Frank said he was having a bully time, but that he’d seen some of the most shiftless-looking grocery stores that he ever set eyes on. He asked if Maggie knew how trade was at his old store, and if Donovan was keeping it up to the mark. He said that Jane was well, only she was getting pretty tired because she would try to see everything at once, for fear she’d lose something, and not get her money’s worth, for all the world just as she used to eat things to save them.

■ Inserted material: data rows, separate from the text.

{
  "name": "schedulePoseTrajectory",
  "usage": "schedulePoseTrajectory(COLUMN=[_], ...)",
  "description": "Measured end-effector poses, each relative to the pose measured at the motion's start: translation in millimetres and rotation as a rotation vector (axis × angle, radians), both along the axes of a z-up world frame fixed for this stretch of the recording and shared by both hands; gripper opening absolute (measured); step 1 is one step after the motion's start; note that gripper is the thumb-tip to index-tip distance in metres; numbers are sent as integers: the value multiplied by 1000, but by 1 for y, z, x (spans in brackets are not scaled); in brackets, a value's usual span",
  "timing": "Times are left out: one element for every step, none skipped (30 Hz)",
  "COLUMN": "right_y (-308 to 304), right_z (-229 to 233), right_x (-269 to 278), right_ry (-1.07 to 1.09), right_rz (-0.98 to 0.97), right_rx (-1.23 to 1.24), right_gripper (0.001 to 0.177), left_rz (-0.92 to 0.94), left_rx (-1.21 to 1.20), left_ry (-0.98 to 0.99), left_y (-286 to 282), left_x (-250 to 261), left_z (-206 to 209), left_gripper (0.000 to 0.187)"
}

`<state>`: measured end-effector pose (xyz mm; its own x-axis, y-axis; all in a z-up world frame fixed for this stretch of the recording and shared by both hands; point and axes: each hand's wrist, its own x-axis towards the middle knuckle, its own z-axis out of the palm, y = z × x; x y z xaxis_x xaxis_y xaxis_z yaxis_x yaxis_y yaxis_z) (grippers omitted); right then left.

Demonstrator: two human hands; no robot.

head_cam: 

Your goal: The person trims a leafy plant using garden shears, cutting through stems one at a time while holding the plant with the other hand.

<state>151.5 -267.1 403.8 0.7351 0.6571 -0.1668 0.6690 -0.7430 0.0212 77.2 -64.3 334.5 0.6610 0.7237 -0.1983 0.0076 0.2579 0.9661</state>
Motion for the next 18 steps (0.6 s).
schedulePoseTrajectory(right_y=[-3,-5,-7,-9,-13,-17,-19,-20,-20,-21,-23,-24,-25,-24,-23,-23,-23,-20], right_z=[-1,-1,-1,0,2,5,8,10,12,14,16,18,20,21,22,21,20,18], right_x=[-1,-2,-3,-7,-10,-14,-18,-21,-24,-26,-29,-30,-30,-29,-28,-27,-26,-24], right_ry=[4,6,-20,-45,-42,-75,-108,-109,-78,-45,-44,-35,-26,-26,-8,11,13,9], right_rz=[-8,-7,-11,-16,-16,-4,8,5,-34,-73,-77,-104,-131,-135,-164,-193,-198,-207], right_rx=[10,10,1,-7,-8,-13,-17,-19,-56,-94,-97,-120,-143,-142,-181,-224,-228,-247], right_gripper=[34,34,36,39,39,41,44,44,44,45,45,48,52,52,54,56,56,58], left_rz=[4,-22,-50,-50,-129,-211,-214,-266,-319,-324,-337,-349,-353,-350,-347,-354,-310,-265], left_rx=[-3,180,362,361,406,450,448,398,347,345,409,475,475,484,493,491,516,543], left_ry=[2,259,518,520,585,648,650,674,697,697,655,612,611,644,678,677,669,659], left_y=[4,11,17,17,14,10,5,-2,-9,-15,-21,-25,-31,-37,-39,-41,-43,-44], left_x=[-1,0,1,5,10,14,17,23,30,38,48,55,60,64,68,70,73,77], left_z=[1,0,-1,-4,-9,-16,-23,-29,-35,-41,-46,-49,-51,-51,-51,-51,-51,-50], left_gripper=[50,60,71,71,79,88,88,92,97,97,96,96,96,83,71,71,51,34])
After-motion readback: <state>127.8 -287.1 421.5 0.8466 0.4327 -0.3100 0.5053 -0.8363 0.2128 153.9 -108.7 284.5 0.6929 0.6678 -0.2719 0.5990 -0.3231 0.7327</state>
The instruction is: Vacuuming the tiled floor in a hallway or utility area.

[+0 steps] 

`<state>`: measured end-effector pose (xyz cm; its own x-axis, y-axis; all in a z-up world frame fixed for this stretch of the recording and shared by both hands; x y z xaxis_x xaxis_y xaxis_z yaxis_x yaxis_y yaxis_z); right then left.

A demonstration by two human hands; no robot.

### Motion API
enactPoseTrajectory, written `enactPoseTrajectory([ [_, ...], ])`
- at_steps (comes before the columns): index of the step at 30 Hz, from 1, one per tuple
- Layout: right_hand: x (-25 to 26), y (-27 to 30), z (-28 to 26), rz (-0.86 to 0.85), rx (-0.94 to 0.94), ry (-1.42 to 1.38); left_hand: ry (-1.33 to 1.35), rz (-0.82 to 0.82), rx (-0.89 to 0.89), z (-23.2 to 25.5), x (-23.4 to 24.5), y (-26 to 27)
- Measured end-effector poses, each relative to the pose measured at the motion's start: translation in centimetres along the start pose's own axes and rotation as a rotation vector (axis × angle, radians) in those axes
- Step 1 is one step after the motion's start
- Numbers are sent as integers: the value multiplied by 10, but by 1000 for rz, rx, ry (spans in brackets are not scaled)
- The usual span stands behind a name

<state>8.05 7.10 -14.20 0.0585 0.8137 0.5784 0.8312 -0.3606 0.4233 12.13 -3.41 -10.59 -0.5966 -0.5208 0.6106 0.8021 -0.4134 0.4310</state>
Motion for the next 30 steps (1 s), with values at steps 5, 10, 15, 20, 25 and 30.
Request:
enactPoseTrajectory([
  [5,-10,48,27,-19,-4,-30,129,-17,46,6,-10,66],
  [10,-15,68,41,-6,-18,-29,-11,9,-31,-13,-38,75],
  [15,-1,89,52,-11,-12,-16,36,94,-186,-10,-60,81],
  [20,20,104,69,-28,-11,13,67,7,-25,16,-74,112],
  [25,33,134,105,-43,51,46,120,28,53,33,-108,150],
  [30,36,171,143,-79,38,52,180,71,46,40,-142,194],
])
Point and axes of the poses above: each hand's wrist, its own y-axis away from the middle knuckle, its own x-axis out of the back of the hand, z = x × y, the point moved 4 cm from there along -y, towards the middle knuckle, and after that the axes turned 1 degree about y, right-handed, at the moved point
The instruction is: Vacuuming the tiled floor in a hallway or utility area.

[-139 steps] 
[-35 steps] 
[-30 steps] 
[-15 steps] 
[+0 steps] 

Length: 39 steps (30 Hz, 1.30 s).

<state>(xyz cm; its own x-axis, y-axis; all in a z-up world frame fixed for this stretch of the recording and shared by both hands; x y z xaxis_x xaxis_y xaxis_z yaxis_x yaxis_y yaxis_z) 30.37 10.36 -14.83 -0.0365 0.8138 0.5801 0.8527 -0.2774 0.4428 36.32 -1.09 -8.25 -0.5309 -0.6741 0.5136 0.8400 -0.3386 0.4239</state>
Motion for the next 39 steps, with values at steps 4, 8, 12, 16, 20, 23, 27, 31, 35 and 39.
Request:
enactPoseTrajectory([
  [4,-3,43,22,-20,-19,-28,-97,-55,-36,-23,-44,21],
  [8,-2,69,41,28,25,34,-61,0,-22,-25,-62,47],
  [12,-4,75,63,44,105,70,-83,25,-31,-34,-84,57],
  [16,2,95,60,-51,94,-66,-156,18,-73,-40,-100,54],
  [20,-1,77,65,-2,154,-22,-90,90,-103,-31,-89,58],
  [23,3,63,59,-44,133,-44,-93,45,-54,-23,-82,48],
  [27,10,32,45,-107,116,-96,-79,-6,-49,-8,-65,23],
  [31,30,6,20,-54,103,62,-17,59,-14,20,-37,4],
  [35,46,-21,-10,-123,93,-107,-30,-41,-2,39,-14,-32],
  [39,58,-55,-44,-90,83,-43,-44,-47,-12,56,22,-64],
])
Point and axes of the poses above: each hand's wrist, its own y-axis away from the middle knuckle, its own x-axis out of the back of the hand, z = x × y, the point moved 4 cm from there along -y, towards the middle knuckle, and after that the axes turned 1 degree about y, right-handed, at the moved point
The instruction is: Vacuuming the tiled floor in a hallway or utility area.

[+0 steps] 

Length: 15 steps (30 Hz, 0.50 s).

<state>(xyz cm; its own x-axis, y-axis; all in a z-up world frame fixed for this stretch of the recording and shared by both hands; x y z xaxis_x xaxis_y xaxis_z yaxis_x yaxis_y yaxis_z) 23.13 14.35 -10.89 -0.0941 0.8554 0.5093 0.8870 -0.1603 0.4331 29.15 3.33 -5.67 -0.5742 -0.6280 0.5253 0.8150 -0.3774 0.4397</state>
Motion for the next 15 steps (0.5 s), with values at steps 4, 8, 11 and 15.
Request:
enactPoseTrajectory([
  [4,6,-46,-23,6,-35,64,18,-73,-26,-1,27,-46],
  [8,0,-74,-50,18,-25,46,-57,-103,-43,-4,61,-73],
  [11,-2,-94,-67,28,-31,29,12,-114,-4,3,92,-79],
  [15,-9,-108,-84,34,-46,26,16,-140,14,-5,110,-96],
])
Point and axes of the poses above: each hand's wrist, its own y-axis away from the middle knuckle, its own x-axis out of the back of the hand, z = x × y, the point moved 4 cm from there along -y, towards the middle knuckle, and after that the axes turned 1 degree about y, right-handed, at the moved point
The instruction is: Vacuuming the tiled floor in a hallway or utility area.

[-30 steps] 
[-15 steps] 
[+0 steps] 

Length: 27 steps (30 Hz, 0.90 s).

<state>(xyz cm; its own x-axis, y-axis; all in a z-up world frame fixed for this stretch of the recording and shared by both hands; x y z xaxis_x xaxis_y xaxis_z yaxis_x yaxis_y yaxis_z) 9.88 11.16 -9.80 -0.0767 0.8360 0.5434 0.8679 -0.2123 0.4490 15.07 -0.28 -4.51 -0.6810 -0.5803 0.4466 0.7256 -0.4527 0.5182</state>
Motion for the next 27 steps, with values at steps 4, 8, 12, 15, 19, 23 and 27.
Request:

Jane wrote that she was having a very nice time, of course,—she couldn’t help it, with all those lovely things to see; but she said she never dreamed that just potatoes, meat, and vegetables could cost so much anywhere as they did in hotels, and as for the prices those dining-cars charged—it was robbery—sheer robbery! And why an able-bodied man should be given ten cents every time he handed you your own hat, she couldn’t understand.

At Hillerton, Mr. Smith passed a very quiet summer, but a very contented one. He kept enough work ahead to amuse him, but never enough to drive him. He took frequent day-trips to the surrounding towns, and when possible he persuaded Miss Maggie to go with him. Miss Maggie was wonderfully good company. As the summer advanced, however, he did not see so much of her as he wanted to, for Father Duff’s increasing infirmities made more and more demands on her time.

The Martin girls were still there. Annabelle was learning the milliner’s trade, and Florence had taken a clerkship for afternoons during the summer. They still helped about the work, and relieved Miss Maggie whenever possible. They were sensible, jolly girls, and Mr. Smith liked them very much.

CHAPTER XVI
THE FLY IN THE OINTMENT

In August Father Duff died. Miss Flora came home at once. James Blaisdell was already in town. Hattie was at the mountains. She wrote that she could not think of coming down for the funeral, but she ordered an expensive wreath. Frank and Jane were in the Far West, and could not possibly have arrived in time, anyway. None of the young people came.

Mr. Smith helped in every way that he could help, and Miss Maggie told him that he was a great comfort, and that she did not know what she would have done without him. Miss Flora and Mr. James Blaisdell helped, too, in every way possible, and at last the first hard sad days were over, and the household had settled back into something like normal conditions again.

Miss Maggie had more time now, and she went often to drive or for motor rides with Mr. Smith. Together they explored cemeteries for miles around; and although Miss Maggie worried sometimes because they found so little Blaisdell data, Mr. Smith did not seem to mind it at all.

In September Miss Flora moved into an attractive house on the West Side, bought some new furniture, and installed a maid in the kitchen—all under Miss Maggie’s kindly supervision. In September, too, Frank and Jane Blaisdell came home, and the young people began to prepare for the coming school year.

Mr. Smith met Mrs. Hattie one day, coming out of Miss Maggie’s gate. She smiled and greeted him cordially, but she looked so palpably upset over something that he exclaimed to Miss Maggie, as soon he entered the house: “What was it? Is anything the matter with Mrs. James Blaisdell?”